Probabilmente lo staff del neo-eletto presidente democratico non gradiva il filo diretto che si era instaurato fra Trump e il leader italiano, goffamente chiamato «Giuseppi». E ancora meno erano piaciuti agli americani gli accordi commerciali stipulati dal primo governo di Conte con la Cina di Xi Jinping, avversario numero uno degli Usa sulla scena mondiale.

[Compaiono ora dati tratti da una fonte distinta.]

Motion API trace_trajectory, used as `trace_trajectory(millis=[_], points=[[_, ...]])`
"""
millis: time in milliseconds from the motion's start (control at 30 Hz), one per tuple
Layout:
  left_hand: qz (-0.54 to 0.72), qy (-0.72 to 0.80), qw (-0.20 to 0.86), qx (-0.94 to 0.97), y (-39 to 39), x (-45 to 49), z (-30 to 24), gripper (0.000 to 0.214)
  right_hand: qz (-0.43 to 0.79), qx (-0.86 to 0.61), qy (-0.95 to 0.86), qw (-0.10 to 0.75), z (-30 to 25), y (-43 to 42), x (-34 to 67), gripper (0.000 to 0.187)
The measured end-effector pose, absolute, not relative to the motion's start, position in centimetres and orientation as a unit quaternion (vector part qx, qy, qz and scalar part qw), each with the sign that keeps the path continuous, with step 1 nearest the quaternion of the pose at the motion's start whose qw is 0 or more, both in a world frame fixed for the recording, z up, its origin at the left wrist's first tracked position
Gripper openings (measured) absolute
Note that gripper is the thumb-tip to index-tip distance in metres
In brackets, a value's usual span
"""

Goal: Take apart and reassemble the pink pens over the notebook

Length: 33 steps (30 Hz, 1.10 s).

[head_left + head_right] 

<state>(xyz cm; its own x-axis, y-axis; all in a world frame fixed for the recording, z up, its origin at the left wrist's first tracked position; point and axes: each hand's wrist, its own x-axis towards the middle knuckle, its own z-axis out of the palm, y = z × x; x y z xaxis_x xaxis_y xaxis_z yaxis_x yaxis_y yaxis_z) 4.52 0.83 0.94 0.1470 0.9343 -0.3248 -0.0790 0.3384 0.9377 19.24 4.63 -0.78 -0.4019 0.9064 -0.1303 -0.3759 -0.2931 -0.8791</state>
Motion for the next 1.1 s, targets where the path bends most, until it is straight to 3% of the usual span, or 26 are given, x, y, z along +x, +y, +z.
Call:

Con l’arrivo di Draghi alla presidenza del Consiglio, invece, la musica è decisamente cambiata. Tra aprile e novembre dell’anno scorso, Super Mario – sempre affiancato dal fido Giavazzi, ultrà del neoliberismo – ha esercitato per ben tre volte il veto del golden power per impedire ad aziende cinesi di mettere le mani su imprese italiane ritenute strategiche, dai semiconduttori all’alimentare. D’altro canto, invece, il Governo non ha battuto ciglio quando Fincantieri ha dovuto rinunciare a una commessa da 23 miliardi di euro dall’Australia a causa di un patto anglo-americano con Canberra. Non solo: come abbiamo più volte raccontato su TPI, per la creazione del Cloud che dovrà immagazzinare i dati della Pubblica Amministrazione – uno dei progetti più importanti del Pnrr – è stata scelta una cordata tricolore che si basa però sulle tecnologie di giganti della Silicon Valley come Google, Microsoft e Oracle. Un esito che contraddice la direzione di marcia, suggerita dalla Commissione Ue, per una «sovranità digitale europea». Per non dire dei rigassificatori che il Governo italiano intende allestire in fretta in vista dell’abbandono delle forniture russe: quegli impianti serviranno a riportare allo stato gassoso il metano liquefatto in arrivo (anche) dagli Stati Uniti. E chi se ne frega se è più costoso e inquinante di quello che ancora oggi ci vende Putin: se profuma d’America, a Mario piacerà di sicuro.